Work item
Search the records for the string "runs" and return each line that has it.
┄┄┄┄┄┄┄┄┄┄┄┄┄┄┄┄┄┄┄┄
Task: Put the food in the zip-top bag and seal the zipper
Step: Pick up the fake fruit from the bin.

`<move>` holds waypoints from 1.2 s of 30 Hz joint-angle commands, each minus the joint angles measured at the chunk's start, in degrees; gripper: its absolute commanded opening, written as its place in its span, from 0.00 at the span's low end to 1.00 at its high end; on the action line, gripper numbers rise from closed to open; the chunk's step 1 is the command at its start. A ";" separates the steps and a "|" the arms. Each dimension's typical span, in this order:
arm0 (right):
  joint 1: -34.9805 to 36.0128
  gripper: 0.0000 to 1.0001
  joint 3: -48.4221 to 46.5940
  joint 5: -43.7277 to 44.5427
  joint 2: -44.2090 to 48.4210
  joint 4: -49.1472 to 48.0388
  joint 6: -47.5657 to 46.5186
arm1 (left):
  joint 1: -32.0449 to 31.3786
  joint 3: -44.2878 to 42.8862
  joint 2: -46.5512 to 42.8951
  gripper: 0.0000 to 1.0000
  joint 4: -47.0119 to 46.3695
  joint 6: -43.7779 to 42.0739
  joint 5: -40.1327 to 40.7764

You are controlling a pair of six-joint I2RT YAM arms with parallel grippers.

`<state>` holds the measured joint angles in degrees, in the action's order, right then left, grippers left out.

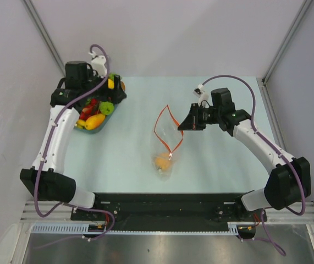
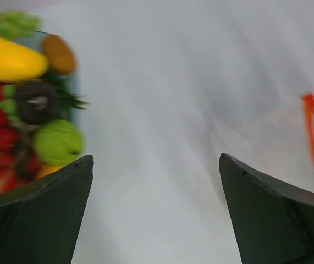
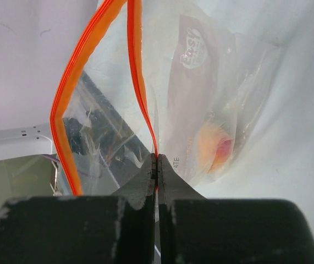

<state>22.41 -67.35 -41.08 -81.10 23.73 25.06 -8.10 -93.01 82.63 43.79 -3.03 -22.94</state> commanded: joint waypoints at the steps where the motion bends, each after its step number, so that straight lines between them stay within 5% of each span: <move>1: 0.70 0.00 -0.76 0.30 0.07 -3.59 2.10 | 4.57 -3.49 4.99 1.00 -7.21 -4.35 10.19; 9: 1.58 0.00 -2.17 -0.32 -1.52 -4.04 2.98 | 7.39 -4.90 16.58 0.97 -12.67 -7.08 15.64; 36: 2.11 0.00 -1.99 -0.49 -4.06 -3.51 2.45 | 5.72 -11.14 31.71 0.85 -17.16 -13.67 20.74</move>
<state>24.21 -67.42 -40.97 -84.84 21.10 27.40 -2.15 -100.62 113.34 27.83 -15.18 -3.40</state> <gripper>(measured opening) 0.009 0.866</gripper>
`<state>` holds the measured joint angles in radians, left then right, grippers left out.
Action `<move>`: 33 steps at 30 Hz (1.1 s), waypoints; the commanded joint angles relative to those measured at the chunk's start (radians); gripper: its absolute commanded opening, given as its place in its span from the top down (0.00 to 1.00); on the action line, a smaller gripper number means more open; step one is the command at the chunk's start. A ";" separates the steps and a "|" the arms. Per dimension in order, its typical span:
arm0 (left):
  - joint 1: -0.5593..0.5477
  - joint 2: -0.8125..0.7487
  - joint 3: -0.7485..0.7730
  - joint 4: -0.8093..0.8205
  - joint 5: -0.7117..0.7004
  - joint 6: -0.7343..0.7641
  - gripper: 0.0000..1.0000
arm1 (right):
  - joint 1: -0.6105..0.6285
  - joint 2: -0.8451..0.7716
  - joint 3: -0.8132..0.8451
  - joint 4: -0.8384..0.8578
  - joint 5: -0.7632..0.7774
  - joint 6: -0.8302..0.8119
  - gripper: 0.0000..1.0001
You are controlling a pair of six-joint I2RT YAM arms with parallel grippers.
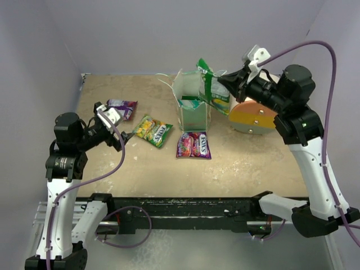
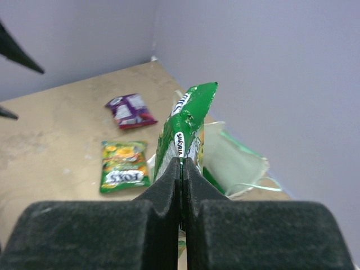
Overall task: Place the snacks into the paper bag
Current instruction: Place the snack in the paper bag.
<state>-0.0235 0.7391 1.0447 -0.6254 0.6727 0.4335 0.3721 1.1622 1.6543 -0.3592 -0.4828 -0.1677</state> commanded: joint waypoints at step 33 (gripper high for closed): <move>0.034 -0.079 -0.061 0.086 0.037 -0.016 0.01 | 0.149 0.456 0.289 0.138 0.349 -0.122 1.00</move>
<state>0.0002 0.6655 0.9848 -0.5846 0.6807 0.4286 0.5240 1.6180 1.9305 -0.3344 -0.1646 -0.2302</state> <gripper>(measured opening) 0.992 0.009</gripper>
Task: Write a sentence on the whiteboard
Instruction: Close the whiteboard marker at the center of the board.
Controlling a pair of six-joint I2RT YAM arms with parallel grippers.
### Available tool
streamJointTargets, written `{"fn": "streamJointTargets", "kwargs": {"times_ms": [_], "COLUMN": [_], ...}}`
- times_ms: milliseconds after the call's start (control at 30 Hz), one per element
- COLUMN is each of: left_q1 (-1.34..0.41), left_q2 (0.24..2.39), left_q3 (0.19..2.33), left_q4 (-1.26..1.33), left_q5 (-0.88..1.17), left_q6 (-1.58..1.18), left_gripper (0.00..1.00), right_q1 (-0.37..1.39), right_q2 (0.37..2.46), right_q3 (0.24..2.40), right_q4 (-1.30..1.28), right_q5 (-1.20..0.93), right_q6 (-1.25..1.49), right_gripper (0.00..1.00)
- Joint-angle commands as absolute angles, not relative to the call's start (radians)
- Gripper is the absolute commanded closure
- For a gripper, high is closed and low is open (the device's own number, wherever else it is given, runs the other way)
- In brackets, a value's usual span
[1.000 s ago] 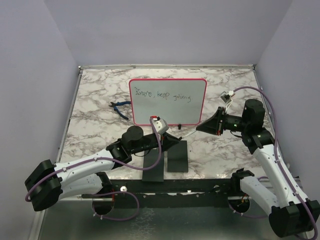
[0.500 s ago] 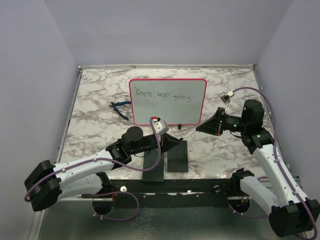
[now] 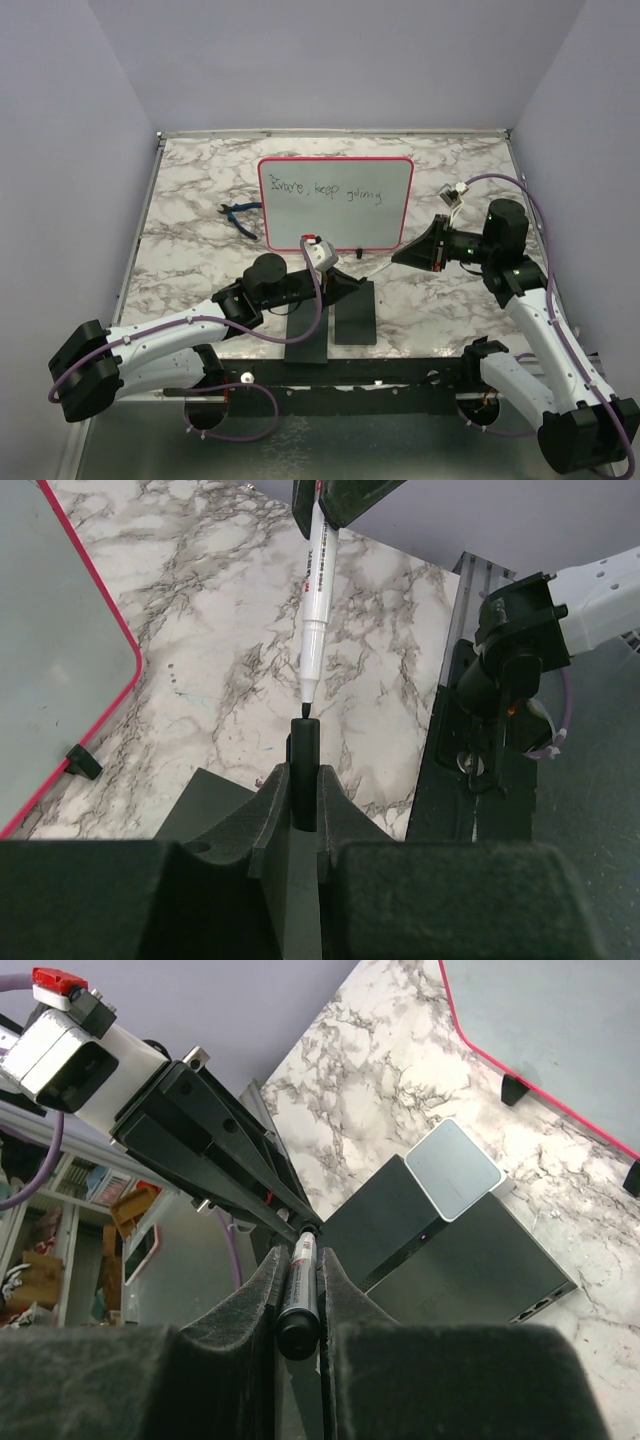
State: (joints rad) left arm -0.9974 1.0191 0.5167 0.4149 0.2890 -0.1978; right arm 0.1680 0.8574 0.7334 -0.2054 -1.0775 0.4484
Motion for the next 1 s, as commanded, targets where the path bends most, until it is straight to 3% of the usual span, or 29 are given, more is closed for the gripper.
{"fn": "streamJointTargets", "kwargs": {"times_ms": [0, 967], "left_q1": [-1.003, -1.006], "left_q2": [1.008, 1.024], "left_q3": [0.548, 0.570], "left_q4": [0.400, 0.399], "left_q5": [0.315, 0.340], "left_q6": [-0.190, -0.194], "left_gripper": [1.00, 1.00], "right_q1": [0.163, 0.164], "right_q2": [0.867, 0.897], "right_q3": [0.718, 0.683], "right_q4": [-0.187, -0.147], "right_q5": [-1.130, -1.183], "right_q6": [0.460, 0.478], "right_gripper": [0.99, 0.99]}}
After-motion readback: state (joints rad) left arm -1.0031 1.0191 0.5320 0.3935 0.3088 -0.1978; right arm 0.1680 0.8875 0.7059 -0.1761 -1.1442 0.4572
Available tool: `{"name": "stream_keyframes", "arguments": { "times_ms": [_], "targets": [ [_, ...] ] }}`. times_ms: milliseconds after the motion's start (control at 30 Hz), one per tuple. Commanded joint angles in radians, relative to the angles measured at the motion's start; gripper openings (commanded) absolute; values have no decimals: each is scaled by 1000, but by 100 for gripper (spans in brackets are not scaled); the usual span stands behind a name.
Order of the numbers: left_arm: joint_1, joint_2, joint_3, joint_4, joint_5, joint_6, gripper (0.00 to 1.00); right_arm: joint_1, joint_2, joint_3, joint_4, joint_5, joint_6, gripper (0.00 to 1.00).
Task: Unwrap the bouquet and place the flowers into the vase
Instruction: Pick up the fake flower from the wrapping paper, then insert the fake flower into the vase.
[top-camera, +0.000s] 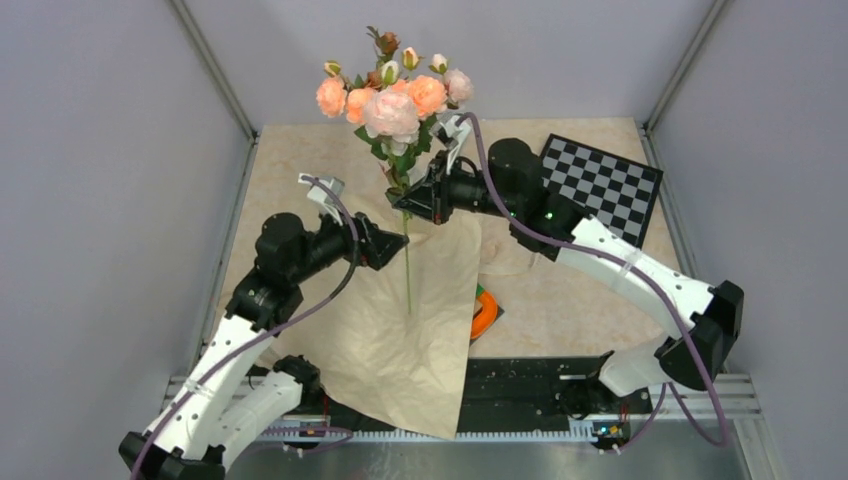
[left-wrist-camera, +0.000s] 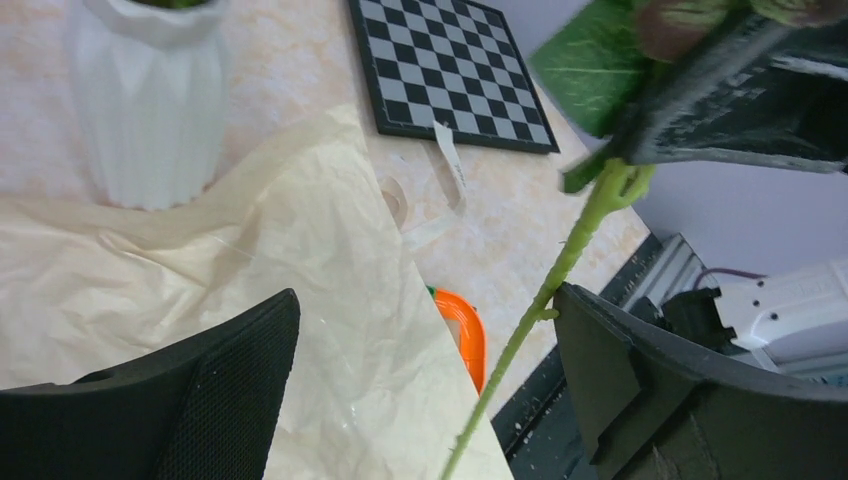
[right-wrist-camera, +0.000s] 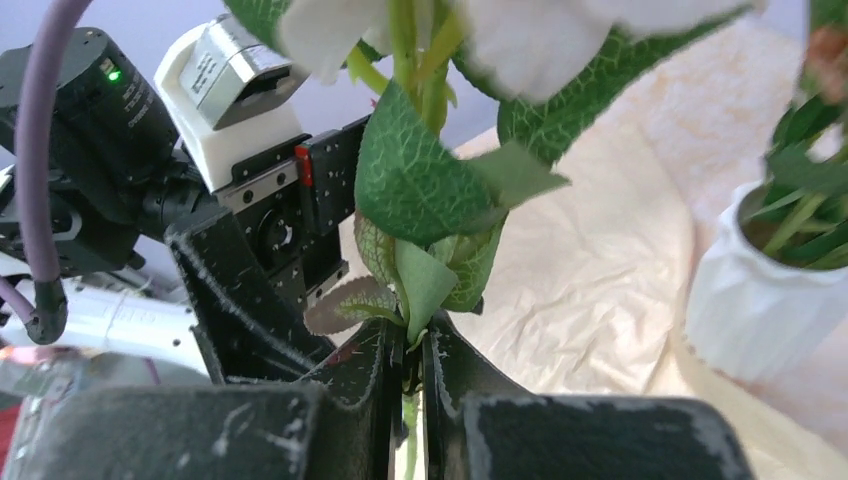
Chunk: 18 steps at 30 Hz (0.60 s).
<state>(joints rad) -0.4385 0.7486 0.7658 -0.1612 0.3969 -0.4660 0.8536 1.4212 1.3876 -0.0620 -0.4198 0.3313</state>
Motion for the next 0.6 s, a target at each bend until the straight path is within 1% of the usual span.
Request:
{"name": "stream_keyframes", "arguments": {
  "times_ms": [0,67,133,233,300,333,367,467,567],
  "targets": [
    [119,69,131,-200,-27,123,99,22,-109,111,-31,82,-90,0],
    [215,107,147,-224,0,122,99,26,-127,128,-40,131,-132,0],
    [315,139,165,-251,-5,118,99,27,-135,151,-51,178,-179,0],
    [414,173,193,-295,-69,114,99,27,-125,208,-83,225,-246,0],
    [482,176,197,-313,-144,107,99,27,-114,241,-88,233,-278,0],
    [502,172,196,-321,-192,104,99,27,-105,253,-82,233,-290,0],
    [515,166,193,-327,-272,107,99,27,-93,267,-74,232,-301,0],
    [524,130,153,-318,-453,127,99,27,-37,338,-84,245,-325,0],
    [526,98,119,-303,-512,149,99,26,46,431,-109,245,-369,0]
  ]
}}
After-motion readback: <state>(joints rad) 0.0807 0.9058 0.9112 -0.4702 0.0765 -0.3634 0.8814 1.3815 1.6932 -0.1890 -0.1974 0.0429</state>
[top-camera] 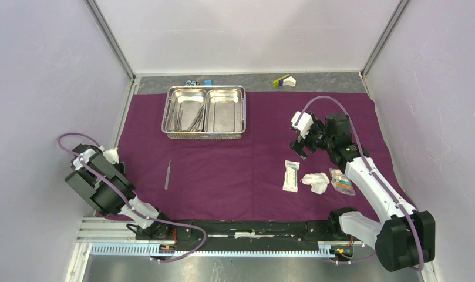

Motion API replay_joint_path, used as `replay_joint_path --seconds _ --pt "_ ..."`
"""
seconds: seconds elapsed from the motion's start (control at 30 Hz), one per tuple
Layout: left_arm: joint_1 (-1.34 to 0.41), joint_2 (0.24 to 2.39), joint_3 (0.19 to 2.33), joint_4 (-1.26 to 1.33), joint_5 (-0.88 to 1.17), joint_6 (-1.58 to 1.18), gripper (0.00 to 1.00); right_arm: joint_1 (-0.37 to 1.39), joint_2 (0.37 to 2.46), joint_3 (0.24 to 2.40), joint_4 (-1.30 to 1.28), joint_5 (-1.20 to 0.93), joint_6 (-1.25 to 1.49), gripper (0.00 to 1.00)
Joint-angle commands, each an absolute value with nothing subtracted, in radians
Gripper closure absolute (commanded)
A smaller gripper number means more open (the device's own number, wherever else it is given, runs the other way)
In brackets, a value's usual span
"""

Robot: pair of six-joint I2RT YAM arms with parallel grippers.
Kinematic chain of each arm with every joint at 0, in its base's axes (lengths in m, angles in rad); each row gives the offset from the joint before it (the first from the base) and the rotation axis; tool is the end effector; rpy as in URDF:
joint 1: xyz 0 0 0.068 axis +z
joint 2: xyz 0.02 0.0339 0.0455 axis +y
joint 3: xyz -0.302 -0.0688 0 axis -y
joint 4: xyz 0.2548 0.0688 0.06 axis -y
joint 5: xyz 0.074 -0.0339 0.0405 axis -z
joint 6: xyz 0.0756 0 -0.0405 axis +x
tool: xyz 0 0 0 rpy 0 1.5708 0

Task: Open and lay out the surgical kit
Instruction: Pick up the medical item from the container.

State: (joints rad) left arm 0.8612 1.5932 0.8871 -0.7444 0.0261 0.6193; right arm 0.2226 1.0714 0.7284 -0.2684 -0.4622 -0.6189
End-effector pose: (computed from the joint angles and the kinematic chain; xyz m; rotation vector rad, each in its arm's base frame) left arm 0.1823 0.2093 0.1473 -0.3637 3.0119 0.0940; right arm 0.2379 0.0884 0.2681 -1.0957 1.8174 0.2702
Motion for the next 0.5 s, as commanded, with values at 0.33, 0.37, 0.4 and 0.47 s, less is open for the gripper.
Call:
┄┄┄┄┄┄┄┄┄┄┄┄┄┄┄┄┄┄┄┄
Finished task
- For a gripper, high is closed and low is open (the device's own number, wherever else it is given, runs the other way)
A smaller gripper number means more open (the device's own number, wherever else it is given, runs the other way)

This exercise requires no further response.